Bugün yapılan YKS’da öğrencilerin bilgileri ölçülmeyecek, üniversiteye giriş için sıralaması yapılacak. Nitelikli üniversite arzı; öğrenci talebini karşılamıyor. Daha önce iki milyon öğrenci üniversitede okumak istediği için sınava girerken bugün nüfus artışına rağmen ancak 1 700 bin kişi sınava giriyor.

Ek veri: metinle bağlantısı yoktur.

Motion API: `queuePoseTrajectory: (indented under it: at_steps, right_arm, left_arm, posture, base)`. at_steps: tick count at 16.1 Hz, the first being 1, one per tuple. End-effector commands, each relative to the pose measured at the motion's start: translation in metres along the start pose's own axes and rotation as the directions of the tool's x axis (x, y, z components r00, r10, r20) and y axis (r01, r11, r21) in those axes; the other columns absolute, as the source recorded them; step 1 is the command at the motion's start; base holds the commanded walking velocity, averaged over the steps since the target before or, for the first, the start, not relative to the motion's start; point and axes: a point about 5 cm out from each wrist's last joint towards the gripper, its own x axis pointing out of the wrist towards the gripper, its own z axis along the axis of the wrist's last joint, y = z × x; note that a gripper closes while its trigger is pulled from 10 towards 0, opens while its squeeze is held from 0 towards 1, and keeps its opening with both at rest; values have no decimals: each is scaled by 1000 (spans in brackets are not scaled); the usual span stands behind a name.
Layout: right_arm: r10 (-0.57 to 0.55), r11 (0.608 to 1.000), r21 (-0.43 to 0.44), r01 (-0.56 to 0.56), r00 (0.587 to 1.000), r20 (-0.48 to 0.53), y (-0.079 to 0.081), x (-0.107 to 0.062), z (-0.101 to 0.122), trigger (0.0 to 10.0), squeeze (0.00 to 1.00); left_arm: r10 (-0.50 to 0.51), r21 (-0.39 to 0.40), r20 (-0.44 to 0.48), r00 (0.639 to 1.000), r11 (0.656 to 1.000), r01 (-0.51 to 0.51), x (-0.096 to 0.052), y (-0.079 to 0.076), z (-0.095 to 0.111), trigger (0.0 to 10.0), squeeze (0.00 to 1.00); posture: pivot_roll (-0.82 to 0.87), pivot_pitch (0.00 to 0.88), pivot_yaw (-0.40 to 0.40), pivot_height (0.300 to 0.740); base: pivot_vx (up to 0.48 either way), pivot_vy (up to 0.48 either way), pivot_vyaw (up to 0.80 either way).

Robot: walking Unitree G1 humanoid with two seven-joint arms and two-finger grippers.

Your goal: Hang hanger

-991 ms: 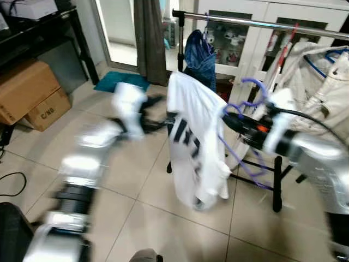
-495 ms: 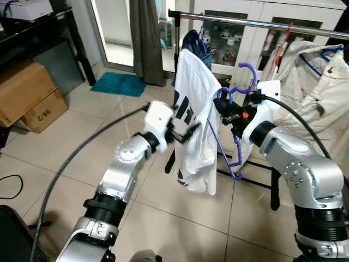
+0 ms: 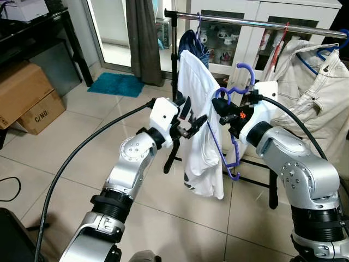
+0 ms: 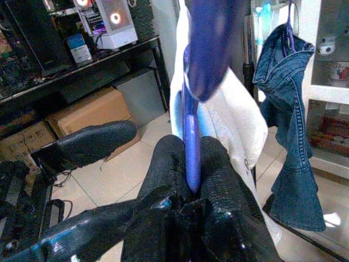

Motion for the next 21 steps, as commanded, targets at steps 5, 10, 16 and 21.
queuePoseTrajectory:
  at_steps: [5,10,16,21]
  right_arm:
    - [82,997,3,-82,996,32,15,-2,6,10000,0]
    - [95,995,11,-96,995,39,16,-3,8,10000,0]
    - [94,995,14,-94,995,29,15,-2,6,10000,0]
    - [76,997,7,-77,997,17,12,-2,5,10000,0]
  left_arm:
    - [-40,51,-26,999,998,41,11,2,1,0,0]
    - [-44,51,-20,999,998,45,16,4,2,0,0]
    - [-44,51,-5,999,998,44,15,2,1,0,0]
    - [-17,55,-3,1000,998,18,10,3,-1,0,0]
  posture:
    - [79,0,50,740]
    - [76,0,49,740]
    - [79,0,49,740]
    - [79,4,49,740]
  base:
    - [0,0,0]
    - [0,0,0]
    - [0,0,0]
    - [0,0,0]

Arzu edilen; üniversitelerin kapasitesi iki yüz bin, devlet dışında istihdam yaratacak üniversitelerin kapasitesi ise sadece 10 bin; diğerleri kazansa da işsiz sokaklarda dolaşacak. Üniversite mezunlarında işsizlik oranı yüzde 35’i geçti. Kötü yasa bile yasasızlıktan iyidir. Sınav Türkiye’nin gerçeğidir; yeteneğin tespit edilerek geliştirilmesine dayalı eğitim yapılmadığı veya yapılamadığı, okullar arası eşitsizlik ortadan kaldırılmadığı sürece sınavı kaldırmak mümkün değildir.
Yeteneğe dayalı eğitim yapılmadığı veya yapılamadığı, okullar arası eşitsizlik ortadan kaldırılmadığı sürece sınav kalkmaz. Sağlıklı bir ölçme ve değerlendirme yapılamadığı sürece de not ortalamasıyla okul tercihini belirlemek adil olmaz. Kötü yasa bile yasasızlıktan iyidir. Sınav Türkiye’nin gerçeğidir; sınav ihtiyacı ortadan kaldırılmadan sınav da kaldırılamaz.
Avrupa Birliği (AB), idamdan, zinaya, hıyarın boyuna kadar her şeyi değiştirin dedi de Medrese eğitimine bir şey demiyor. Çünkü bu sistem bizi savaşsız yok ediyor. Avrupa’nın ‘Şark Meselesi’ Türksüz Türkiye isteği kendiliğinden gerçekleşiyor.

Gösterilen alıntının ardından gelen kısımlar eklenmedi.